Pertama, Pakistan sangat mungkin menggunakan pesawat tempur untuk melawan warganya sendiri di Balochistan, tempat di mana banyak pemberontakan tingkat rendah beroperasi.
"Serangan Islamabad untuk menargetkan warganya sendiri menggunakan alat dari AS, akan berisiko menjadi pukulan balik bagi Washington," kata Rubin.
Kedua, meskipun Blinken berupaya menolong militer Pakistan dan ribuan warga dari gerakan teroris dalam negeri, tetapi Badan Intelijen Antar-Layanan Pakistan (ISI) justru terus membiayai, memperlengkapi, dan mendorong kelompok-kelompok teroris.
"AS harus mengabaikan narasi korban Pakistan hingga Pakistan dapat menghentikan para pemimpin ISI karena pengkhianatan dan kerusakan yang telah mereka lakukan dengan mendukung gerakan ekstremis," jelasnya.
Ketiga, yang tak kalah penting adalah kemungkinan bahwa Pakistan akan menggunakan F-16 untuk berlatih dengan angkatan udara China. Ini memungkinkan musuh AS dapat belajar dan menyesuaikan taktik mereka untuk menghadapi senjata tersebut.
"Ini akan mengancam keamanan AS. Pakistan dan China telah berulang kali mengadakan latihan perang angkatan udara bersama. Beberapa di antaranya termasuk JF-17 Thunder dan F-7 Chengdu buatan China," tegas Rubin.
Terakhir, janji Pakistan hingga saat ini belum bisa dipegang. Terlihat dari bagaimana Islamabad mangkir dari janji untuk tidak melindungi Al Qaeda atau mempersenjatai dan mendanai Taliban.
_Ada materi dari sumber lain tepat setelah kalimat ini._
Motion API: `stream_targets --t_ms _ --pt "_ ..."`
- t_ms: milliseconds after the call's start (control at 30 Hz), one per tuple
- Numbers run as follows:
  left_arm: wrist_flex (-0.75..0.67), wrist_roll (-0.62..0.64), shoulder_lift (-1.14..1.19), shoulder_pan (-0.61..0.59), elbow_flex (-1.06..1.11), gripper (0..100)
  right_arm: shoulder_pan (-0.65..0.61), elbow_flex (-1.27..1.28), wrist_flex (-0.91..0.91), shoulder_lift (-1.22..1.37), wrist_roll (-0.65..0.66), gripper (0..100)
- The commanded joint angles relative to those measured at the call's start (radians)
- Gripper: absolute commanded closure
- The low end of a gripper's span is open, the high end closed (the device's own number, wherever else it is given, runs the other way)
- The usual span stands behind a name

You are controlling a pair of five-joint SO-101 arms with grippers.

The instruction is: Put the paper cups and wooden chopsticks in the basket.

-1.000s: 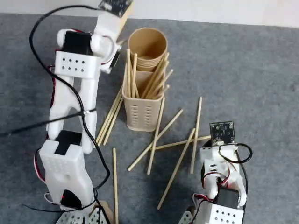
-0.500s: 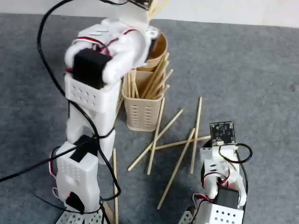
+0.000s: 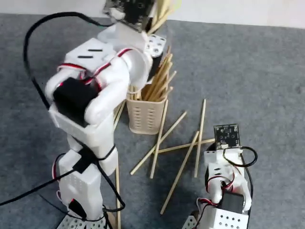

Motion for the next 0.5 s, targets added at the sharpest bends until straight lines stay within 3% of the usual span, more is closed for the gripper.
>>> stream_targets --t_ms 0,267,467 --pt "0.006 -0.026 -0.050 0.012 -0.024 100 -0.007 0.128 -0.018 -0.010 0.006 93.2" --pt "0.006 -0.109 -0.038 -0.027 -0.024 100 -0.007 0.128 -0.019 -0.010 0.009 93.2" --pt "-0.157 -0.129 0.097 -0.031 -0.024 100 -0.007 0.128 -0.019 -0.010 0.009 93.2"
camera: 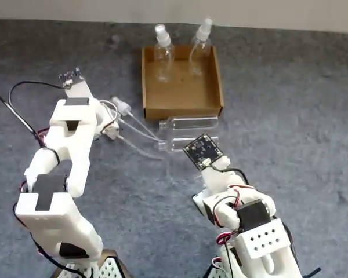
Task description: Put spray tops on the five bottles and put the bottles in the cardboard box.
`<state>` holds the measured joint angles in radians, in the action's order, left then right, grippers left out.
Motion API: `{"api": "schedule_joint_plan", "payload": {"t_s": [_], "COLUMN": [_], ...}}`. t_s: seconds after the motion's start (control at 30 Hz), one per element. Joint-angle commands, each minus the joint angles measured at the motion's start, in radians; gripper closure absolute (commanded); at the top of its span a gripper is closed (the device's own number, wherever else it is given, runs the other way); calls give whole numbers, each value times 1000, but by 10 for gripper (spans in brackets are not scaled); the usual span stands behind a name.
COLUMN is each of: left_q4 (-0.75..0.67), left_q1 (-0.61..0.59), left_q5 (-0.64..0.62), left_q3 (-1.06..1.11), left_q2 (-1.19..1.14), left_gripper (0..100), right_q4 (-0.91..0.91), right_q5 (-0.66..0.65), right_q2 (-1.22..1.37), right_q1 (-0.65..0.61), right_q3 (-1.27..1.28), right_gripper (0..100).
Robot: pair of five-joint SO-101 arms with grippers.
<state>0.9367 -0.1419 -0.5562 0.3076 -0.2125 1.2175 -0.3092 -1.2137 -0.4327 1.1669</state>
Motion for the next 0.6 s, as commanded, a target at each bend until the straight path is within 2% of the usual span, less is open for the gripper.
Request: {"api": "schedule_joint_plan", "payload": {"t_s": [0.0, 0.1, 0.2, 0.33, 0.4, 0.57], "left_q4": [-12, -11, -9, -8, 44, 236], "left_q1": [-7, -25, -81, -127, -131, -65], "left_q5": [46, 66, 97, 272, 365, 741], "left_q3": [16, 16, 13, 7, 4, -19], "left_q2": [12, 15, 19, 22, 22, 22], "left_gripper": [815, 821, 880, 932, 938, 940], "right_q4": [-18, -18, -18, -18, -18, -18], "right_q5": [5, 5, 5, 5, 5, 5], "right_q2": [-10, -10, -10, -10, -10, -10], "right_q1": [-7, -7, -7, -7, -7, -7], "right_q3": [-10, -10, -10, -10, -10, -10], "right_gripper": [993, 993, 993, 993, 993, 993]}}
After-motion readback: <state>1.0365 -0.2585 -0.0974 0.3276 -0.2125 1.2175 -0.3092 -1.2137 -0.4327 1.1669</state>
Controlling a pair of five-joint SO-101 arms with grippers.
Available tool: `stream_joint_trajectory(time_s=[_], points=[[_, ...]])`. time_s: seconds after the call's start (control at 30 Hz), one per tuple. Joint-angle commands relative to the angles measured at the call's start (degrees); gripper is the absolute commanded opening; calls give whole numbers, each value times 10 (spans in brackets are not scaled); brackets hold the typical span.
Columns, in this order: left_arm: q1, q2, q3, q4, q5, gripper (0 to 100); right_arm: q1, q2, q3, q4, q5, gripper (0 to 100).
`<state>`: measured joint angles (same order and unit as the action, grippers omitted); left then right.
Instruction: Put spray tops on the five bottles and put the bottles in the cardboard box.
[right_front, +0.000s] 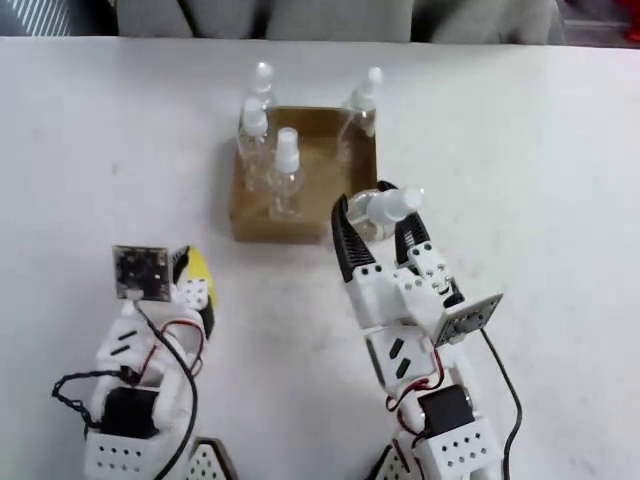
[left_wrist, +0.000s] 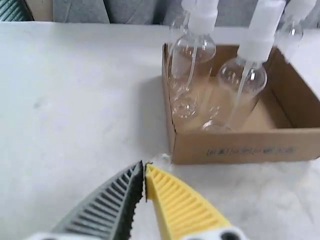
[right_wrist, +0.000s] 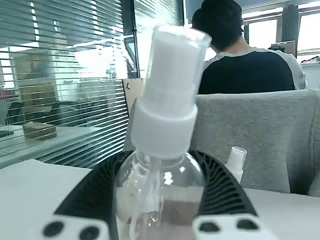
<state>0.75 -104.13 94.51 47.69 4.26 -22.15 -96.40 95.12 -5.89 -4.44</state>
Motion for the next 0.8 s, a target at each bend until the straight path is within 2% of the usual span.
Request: stream_joint_trajectory(time_s=[0.0,0.2,0.43,0.57,0.77], points=[[-5,-4,5,0,-30,20,6,4,-41,-15,15,16],[-25,-4,25,4,-33,20,9,34,-93,-15,16,16],[-33,-3,25,87,-33,20,10,235,-233,-21,16,16],[-33,-3,25,121,-33,20,10,342,-250,-109,16,16],[-31,-2,25,124,-33,20,10,505,-253,-245,16,16]])
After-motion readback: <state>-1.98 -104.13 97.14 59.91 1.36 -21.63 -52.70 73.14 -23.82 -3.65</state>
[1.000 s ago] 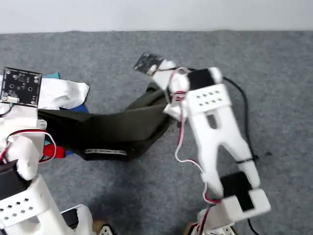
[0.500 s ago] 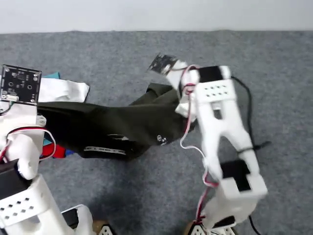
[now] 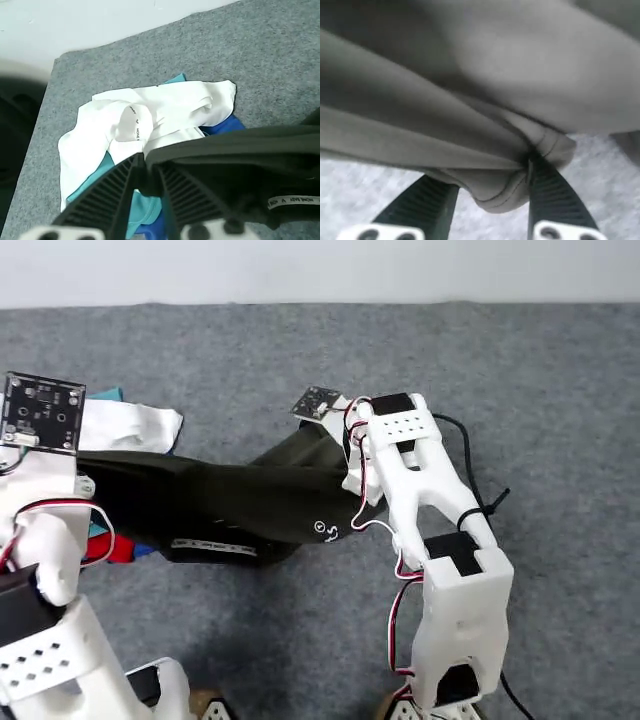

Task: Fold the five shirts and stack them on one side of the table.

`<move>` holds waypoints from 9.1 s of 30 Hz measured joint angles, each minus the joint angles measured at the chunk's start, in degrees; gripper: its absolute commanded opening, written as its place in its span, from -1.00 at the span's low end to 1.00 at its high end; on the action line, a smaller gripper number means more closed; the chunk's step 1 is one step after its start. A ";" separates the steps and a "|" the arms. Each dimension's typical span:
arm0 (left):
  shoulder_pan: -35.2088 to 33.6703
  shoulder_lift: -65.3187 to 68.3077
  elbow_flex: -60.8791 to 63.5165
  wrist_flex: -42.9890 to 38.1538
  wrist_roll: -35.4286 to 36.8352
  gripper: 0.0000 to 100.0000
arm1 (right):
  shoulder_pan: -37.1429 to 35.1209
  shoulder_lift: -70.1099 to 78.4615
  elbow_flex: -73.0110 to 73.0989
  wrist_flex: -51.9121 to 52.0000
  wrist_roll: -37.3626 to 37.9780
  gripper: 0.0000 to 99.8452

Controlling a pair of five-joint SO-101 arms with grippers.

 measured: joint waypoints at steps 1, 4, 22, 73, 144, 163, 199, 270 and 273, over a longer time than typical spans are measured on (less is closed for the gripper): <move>0.00 0.00 0.00 0.00 0.00 -0.97 | 0.09 0.09 -1.23 1.05 -0.26 -0.63; -0.09 0.00 0.00 0.00 0.00 -0.97 | 0.79 0.26 -4.84 2.99 -0.35 -0.64; -0.09 0.00 2.81 -0.09 0.00 -0.97 | 2.29 3.87 -17.41 9.05 -0.44 -0.51; -0.09 0.00 2.81 -0.09 0.00 -0.97 | -4.31 3.96 -18.02 4.22 3.60 -0.98; 12.92 0.00 7.47 -3.08 0.00 -0.97 | -8.97 -14.15 2.90 18.99 6.51 -0.40; 9.67 0.00 7.47 -3.08 0.00 -0.97 | -16.79 -21.45 26.11 13.10 -2.55 -0.40; 9.05 0.00 3.34 -4.75 0.00 -0.97 | -5.01 -25.76 10.20 13.36 -2.11 -0.98; 20.04 0.79 -25.93 -25.49 -26.29 -0.97 | 31.12 -73.67 -4.40 21.19 25.93 -0.98; 21.01 5.54 -17.67 -25.41 -27.78 -0.97 | 28.57 -72.53 6.68 20.66 26.02 -0.98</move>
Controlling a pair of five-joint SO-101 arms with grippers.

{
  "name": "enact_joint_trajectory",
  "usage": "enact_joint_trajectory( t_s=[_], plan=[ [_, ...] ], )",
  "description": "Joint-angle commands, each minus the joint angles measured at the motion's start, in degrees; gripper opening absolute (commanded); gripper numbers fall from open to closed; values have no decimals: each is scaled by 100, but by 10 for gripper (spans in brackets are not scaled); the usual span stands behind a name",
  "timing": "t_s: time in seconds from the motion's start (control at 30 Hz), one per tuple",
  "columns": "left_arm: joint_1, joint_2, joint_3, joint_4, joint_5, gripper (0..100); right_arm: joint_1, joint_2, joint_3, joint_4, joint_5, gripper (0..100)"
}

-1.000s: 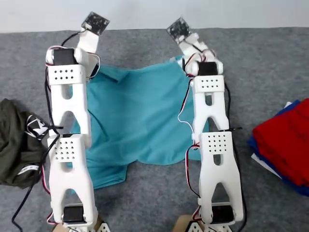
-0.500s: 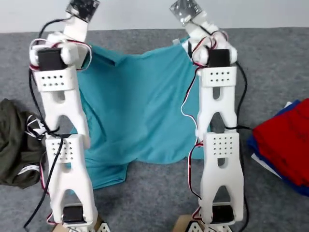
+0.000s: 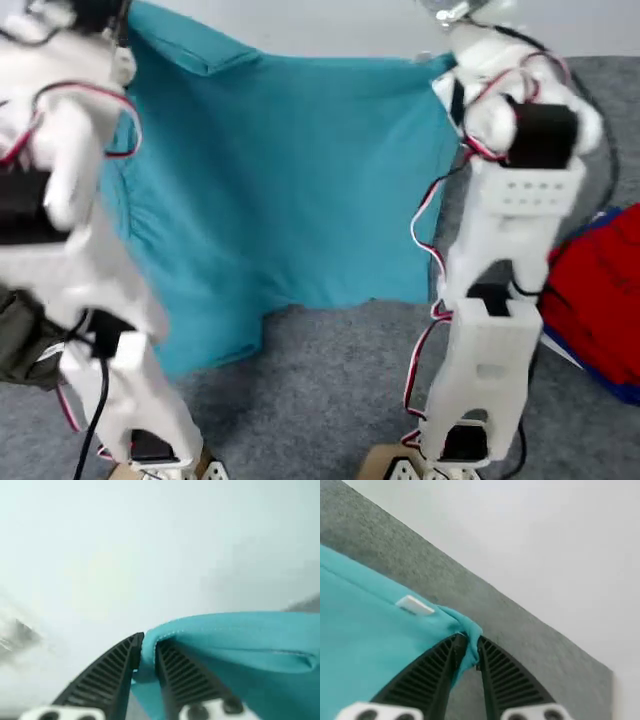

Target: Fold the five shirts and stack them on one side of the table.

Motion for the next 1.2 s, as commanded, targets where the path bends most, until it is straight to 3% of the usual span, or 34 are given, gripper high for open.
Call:
enact_joint_trajectory(
  t_s=[0.0,0.37,0.57,0.7,0.97,1.17],
  plan=[
    [-62,-862,-215,-264,18,2,382,-804,-229,224,167,10],
    [-62,-2488,-215,-273,-9,2,1042,-2448,-229,242,633,10],
    [-26,-3253,-215,-308,-870,2,1165,-3231,-220,242,730,10],
    [-62,-3692,-189,-492,-941,2,1165,-3811,-35,251,738,10],
    [-580,-4018,-180,-440,-932,2,1121,-5789,3253,224,501,11],
    [-686,-4053,-189,273,-923,2,884,-7257,5626,224,193,11]
  ],
)
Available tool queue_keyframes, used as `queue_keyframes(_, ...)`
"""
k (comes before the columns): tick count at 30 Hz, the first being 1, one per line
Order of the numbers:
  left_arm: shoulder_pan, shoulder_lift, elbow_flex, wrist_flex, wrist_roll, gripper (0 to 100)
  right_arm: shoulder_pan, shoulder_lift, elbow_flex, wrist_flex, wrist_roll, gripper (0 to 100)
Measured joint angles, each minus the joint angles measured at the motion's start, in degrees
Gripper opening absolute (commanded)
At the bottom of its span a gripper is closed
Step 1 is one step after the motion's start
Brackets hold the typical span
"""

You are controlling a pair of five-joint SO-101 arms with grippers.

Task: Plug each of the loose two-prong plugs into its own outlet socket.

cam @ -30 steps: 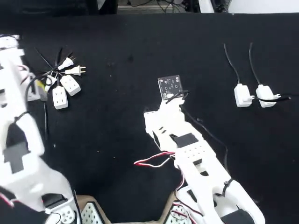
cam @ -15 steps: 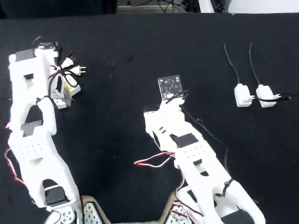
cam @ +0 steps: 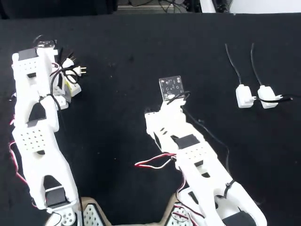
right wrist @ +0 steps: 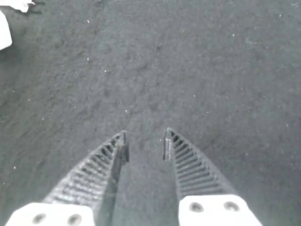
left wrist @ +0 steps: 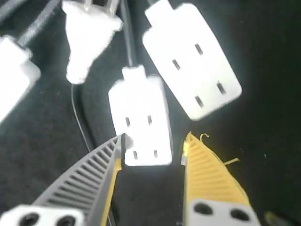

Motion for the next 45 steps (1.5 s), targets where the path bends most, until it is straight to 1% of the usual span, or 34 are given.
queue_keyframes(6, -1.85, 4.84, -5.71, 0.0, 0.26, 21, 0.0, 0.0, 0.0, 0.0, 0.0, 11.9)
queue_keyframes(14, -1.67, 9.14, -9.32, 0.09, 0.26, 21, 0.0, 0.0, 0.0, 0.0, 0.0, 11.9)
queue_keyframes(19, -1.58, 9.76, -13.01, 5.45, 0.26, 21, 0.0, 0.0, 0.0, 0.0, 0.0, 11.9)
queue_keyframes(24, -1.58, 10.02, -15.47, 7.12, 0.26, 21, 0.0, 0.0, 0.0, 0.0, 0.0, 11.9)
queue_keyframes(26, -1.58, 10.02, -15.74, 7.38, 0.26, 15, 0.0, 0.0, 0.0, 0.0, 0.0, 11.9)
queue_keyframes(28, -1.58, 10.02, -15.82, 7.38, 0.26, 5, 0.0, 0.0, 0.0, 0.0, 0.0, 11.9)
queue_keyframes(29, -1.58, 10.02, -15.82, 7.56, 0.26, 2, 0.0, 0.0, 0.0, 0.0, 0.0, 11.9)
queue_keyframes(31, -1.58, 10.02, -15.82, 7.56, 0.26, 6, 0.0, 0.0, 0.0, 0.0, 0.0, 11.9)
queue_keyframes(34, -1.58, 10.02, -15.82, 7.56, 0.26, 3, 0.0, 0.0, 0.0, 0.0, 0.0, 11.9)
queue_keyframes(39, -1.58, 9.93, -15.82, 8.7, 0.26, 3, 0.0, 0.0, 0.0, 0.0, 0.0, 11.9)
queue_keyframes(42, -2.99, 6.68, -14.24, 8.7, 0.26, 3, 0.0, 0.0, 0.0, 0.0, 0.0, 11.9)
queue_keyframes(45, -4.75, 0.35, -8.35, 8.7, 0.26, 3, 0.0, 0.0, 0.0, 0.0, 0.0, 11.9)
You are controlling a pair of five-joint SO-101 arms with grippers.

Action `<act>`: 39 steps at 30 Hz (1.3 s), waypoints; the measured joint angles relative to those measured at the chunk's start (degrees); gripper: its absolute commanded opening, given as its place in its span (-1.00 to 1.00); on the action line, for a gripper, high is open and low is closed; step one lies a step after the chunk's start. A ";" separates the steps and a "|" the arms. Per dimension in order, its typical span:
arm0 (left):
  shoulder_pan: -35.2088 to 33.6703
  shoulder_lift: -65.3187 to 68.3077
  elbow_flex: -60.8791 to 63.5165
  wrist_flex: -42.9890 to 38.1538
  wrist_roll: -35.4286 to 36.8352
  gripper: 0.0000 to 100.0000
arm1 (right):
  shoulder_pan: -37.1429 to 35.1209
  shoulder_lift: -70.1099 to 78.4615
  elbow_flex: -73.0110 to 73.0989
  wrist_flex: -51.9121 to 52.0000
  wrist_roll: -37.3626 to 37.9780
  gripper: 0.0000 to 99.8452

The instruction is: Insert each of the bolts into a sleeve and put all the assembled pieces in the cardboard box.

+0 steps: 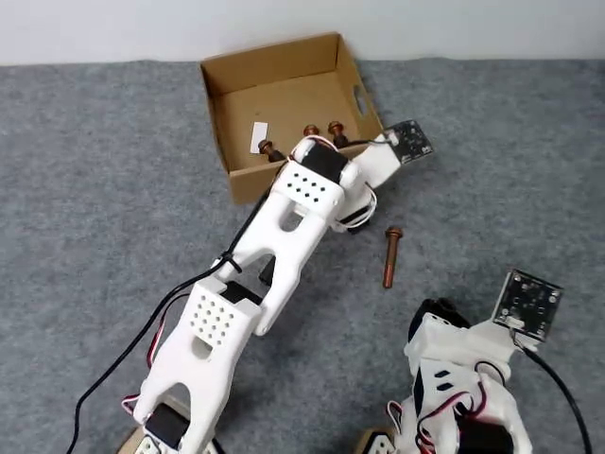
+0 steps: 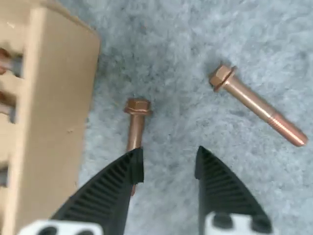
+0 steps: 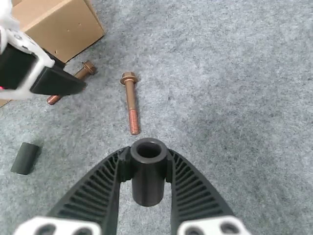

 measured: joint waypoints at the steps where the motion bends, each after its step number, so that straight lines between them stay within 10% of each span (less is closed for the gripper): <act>1: -0.09 0.79 0.00 -0.53 0.09 -0.62 | 0.00 0.00 0.00 0.00 0.00 -0.98; 16: -1.85 19.43 -19.43 5.19 -4.13 -0.99 | 0.00 0.00 0.00 0.00 0.00 -0.98; 34: 1.41 15.91 -22.15 13.89 -9.05 -0.98 | 0.00 0.00 0.00 0.00 0.00 -0.98; 39: 0.79 12.66 -22.15 13.89 -3.69 -0.64 | 0.00 0.00 0.00 0.00 0.00 -0.98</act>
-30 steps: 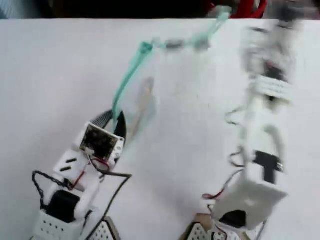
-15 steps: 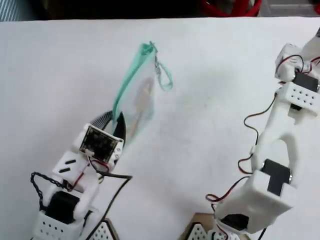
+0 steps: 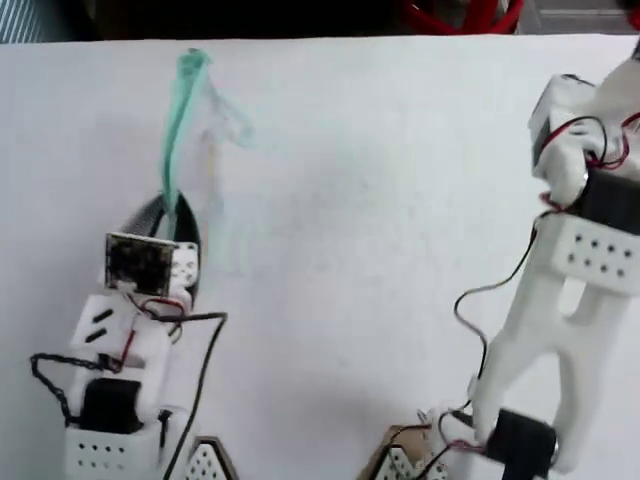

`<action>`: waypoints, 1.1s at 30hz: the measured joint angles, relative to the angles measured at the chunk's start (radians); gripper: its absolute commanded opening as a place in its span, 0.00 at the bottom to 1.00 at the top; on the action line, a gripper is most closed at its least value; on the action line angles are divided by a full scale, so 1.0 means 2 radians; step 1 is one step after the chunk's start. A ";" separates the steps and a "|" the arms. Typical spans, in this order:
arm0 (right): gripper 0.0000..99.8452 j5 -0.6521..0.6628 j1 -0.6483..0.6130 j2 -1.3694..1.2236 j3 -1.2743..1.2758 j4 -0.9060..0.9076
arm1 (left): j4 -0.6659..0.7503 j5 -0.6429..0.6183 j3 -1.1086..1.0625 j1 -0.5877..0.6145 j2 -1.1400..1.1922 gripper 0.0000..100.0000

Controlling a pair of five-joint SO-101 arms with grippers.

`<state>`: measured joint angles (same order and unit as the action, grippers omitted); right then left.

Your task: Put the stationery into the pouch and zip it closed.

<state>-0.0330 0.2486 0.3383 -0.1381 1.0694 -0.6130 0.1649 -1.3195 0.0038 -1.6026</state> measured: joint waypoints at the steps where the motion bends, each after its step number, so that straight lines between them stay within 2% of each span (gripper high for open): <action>1: 0.02 0.000 -0.008 0.016 0.000 0.018 | -0.009 0.010 0.020 0.001 0.000 0.02; 5: 0.02 0.000 -0.029 0.071 -0.002 0.088 | -0.063 0.075 0.120 0.002 0.034 0.02; 9: 0.02 0.000 -0.056 0.119 -0.002 0.166 | -0.081 0.168 0.199 -0.001 0.149 0.02; 14: 0.02 0.000 -0.071 0.205 0.025 0.213 | -0.082 0.153 0.282 -0.009 0.317 0.02; 18: 0.02 0.015 -0.072 0.295 0.104 0.213 | -0.035 0.154 0.290 -0.038 0.353 0.02; 25: 0.02 0.064 -0.073 0.477 0.285 0.155 | 0.084 0.232 0.167 -0.074 0.356 0.02; 30: 0.02 0.068 -0.074 0.553 0.407 0.114 | 0.196 0.256 0.041 -0.157 0.354 0.02; 33: 0.02 0.071 -0.073 0.561 0.451 0.104 | 0.231 0.256 -0.006 -0.190 0.354 0.05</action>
<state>0.1082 0.1028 1.4599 0.7641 1.2781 -0.1511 0.6774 -1.3318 -0.3767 -0.8938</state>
"Pengingkaran juga berulang kali terlihat ketika Pakistan mengizinkan China untuk mengakses teknologi AS sehingga perusahaan Beijing dapat menduplikasinya," tambah dia.
Menurut Rubin, Presiden Joe Biden dan Blinken berulang kali mengejar kebijakan yang bisa dibilang merusak keamanan nasional sendiri demi angan-angan diplomatik.
"Melihat bagaimana masalah yang dijelaskan sebelumnya, Kongres harusnya segera membanting pintu penjualan senjata ke Pakistan," pungkasnya.